Song by Bob Dylan

from the album Blood on the Tracks
- Released: January 1975
- Recorded: December 27, 1974
- Studio: Sound 80, Minneapolis, Minnesota
- Genre: Folk rock
- Length: 4:36
- Label: Columbia
- Songwriter: Bob Dylan
- Producer: Bob Dylan

Blood on the Tracks track listing
- 10 tracks Side one "Tangled Up in Blue"; "Simple Twist of Fate"; "You're a Big Girl Now"; "Idiot Wind"; "You're Gonna Make Me Lonesome When You Go"; Side two "Meet Me in the Morning"; "Lily, Rosemary and the Jack of Hearts"; "If You See Her, Say Hello"; "Shelter from the Storm"; "Buckets of Rain";

= You're a Big Girl Now =

1975 song by Bob Dylan

"You're a Big Girl Now" is a song by Bob Dylan, released on his 15th studio album, Blood on the Tracks, in 1975. It is one of five songs on the album that Dylan initially recorded in New York City in September 1974 and then re-recorded in Minneapolis in December that year. The latter recording, made on December 27, 1974, became the album track.

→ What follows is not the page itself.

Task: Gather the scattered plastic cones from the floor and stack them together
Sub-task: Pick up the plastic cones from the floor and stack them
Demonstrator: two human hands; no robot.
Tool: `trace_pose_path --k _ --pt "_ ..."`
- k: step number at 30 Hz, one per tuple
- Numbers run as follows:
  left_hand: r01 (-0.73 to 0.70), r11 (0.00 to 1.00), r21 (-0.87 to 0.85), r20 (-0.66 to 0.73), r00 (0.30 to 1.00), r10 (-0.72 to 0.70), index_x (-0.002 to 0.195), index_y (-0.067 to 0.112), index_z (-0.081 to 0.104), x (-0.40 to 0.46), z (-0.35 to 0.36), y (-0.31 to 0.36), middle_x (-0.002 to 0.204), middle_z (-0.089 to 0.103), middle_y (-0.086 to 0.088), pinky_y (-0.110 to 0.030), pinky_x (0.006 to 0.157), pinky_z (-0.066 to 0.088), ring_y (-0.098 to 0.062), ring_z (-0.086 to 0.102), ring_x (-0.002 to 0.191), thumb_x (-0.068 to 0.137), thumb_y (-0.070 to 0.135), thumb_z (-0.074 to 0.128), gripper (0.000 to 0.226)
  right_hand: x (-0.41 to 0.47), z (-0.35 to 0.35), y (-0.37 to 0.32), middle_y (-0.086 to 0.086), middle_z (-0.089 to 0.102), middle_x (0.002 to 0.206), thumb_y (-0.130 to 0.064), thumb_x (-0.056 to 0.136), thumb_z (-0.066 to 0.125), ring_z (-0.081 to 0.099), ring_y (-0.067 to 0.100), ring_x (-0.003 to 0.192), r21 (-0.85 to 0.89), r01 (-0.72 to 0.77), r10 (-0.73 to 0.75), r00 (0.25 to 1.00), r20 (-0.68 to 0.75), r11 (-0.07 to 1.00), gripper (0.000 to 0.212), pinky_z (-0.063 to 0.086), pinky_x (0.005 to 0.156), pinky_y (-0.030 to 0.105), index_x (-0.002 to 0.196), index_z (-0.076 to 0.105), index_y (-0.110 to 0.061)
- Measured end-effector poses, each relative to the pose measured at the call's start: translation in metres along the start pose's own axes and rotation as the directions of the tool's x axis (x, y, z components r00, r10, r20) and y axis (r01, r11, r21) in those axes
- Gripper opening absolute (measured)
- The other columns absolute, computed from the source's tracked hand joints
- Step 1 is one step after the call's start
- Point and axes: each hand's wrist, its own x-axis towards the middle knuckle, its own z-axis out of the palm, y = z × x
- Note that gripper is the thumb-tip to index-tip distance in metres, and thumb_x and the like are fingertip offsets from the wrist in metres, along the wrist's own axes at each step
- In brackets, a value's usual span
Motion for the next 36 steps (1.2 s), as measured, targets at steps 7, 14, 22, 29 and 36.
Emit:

==Composition and recording==
Like most songs on Blood on the Tracks, "You're a Big Girl Now" tells a story about two lovers that are breaking up. In the lyrics, the first-person narrator begs his lover to give him one more chance. Some critics have interpreted the song as being inspired by the tumult in Dylan's marriage to his then-wife Sara. Dylan vehemently denied this, however, in the liner notes to Biograph: “I read that this was supposed to be about my wife. I wish somebody would ask me first before they go ahead and print stuff like that. I mean, it couldn’t be about anybody else but my wife, right? Stupid and misleading jerks these interpreters sometimes are … I don’t write confessional songs. Emotions got nothing to do with it. It only seems so, like it seems that Laurence Olivier is Hamlet".

In their book Bob Dylan All the Songs: The Story Behind Every Track, authors Philippe Margotin and Jean-Michel Guesdon claim that the music in the song "carries the emotion. The melody reinforces this sense of melancholy, regret, and pain that emerges from the accompaniment. Dylan alternates between sweetness and power, and the intensity of every 'oh, oh' sounds almost like a complaint". They also note that, unlike the other full-band Minneapolis sessions for Blood on the Tracks, there is no bass player on the recording as Bill Peterson had already left the session "for an engagement in a jazz club".

==Personnel==

- Bob Dylan – lead vocals, acoustic rhythm/lead guitar, harmonica
- Chris Weber – acoustic rhythm/lead guitar
- Greg Inhofer – piano
- Bill Berg – drums

==Critical reception and legacy==
Rolling Stone ranked the song 91st on its list of the "100 Greatest Bob Dylan songs". In an accompanying article, the list asks, "Is there a more desperately lovesick moment in Dylan’s entire catalog than the point in this Blood on the Tracks gem when he croons, 'I can change, I swear', and then howls like a wounded dog? Maybe only later in the same song, when he talks of 'pain that stops and starts, like a corkscrew to my heart'. Dylan’s stunning first pass at this, the hushed New York outtake included on Biograph, sounds wounded. But here, the pain is even sharper".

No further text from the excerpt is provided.